Problem description: Print the data exactly as written, line for line, and leave its pictures behind.

Data provided:
# # # # #
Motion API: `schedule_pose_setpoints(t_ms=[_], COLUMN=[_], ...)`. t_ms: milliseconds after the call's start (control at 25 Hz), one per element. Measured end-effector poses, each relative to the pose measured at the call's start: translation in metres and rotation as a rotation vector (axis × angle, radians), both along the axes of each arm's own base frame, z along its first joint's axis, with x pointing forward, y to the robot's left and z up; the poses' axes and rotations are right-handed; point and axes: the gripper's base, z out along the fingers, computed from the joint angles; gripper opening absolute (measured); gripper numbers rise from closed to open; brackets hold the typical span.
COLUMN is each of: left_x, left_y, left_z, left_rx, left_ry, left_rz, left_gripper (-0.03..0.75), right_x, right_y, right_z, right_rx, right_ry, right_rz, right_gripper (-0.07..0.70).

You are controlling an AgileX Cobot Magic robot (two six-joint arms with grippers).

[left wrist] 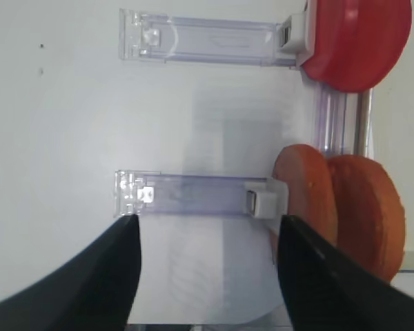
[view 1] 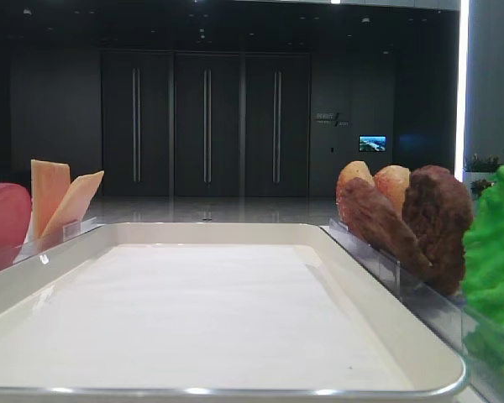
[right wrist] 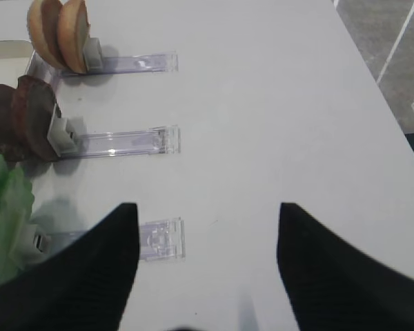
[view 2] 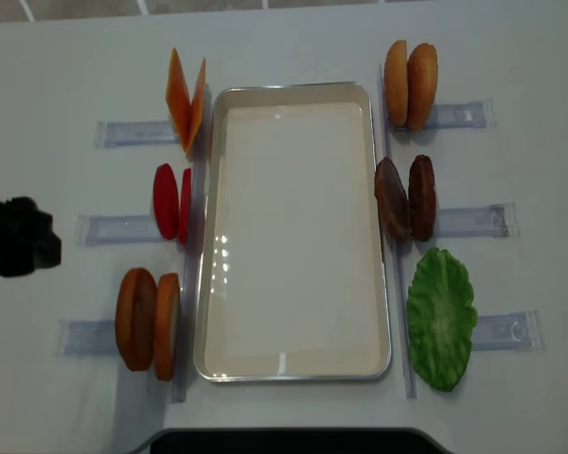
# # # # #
Answer to the problem:
Motion API: `schedule_pose_setpoints(t_ms=[_], COLUMN=[_], ...)`. t_ms: milliseconds after the call's start (control at 25 Hz), one per element. Measured end-effector poses, each relative to the pose measured at the call's start: translation in metres and rotation as a rotation vector (axis × angle, radians), both along the axes of each arm's own base frame, z along its first joint's axis, with x pointing forward, y to the robot's left and z up; the poses' axes and rotations are right-handed; point and axes: the gripper's base, z out along the fingers, computed from the joint angles; gripper opening absolute (measured); gripper numbers rise from closed to open; brackets hold the typical span.
COLUMN is each of: left_x, left_y, left_z, left_rx, left_ry, left_rz, left_gripper (-0.03..0.75), right_x, right_y, right_z, right_rx, right_ry, right_rz, right_gripper (-0.07..0.70).

You are controlling an AgileX Cobot Magic robot (two six-joint arms with grippers).

[left wrist] 
[view 1] 
[right wrist] 
[view 2] 

Nothing remains to add to the output.